> _Task directions_
From the listing, collect all lines containing the word "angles".

> _Data shown_
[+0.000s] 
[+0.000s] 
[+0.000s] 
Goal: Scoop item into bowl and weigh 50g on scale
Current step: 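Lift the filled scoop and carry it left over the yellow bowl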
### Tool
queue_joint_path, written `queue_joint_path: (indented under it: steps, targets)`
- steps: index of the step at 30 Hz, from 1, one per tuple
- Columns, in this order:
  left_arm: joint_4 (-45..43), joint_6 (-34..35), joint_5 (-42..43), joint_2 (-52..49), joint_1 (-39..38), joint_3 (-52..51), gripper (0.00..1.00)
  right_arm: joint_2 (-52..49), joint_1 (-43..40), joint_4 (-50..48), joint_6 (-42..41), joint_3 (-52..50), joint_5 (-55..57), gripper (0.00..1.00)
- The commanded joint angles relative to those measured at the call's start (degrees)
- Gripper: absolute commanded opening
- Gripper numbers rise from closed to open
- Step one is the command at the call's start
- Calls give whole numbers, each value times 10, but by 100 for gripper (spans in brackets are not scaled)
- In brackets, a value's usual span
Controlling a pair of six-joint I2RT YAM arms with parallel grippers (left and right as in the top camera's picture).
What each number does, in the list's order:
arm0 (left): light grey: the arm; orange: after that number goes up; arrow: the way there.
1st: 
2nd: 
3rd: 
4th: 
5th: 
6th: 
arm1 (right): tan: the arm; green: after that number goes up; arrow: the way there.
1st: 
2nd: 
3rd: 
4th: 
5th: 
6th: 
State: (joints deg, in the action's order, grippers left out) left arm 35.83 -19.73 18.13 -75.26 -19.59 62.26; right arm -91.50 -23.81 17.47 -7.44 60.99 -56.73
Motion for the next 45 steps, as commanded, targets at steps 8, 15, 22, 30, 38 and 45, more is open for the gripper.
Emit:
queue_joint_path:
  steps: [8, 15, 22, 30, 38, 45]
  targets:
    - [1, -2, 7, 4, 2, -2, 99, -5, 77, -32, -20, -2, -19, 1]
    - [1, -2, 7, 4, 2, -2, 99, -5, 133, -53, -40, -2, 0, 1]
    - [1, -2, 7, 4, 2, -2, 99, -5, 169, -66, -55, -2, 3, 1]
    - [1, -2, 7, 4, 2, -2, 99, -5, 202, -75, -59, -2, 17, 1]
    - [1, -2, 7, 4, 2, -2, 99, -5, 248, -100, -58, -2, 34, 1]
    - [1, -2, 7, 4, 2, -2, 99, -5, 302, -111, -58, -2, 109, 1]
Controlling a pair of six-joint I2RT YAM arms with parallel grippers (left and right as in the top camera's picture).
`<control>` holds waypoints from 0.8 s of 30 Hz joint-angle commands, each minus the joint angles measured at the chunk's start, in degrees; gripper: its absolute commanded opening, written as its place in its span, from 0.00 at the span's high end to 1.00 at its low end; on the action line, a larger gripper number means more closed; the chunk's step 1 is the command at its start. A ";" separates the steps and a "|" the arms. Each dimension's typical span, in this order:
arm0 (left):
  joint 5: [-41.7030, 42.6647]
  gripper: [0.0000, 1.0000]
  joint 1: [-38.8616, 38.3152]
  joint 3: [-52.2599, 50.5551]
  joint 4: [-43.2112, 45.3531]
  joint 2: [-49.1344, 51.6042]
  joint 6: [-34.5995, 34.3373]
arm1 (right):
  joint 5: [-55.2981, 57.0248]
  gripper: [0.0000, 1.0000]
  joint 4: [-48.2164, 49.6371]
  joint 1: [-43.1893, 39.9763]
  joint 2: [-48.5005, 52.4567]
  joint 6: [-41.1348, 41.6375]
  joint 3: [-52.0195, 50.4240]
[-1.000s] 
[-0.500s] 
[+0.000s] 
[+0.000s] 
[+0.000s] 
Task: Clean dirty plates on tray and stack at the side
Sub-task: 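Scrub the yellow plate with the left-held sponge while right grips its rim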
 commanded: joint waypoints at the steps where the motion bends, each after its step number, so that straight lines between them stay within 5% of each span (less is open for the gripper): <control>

> _Solution_
- The commanded joint angles relative to those measured at the call's start (degrees)
`<control>` holds waypoints from 0.8 s of 30 Hz joint-angle commands, each minus the joint angles measured at the chunk's start, in degrees; gripper: its absolute commanded opening, written as its place in its span, from 0.00 at the span's high end to 1.00 at its low end; on the action line, a larger gripper number means more closed; the chunk's step 1 is the command at its start. A ";" separates the steps and a "|" the arms. Each dimension's typical span, in this order:

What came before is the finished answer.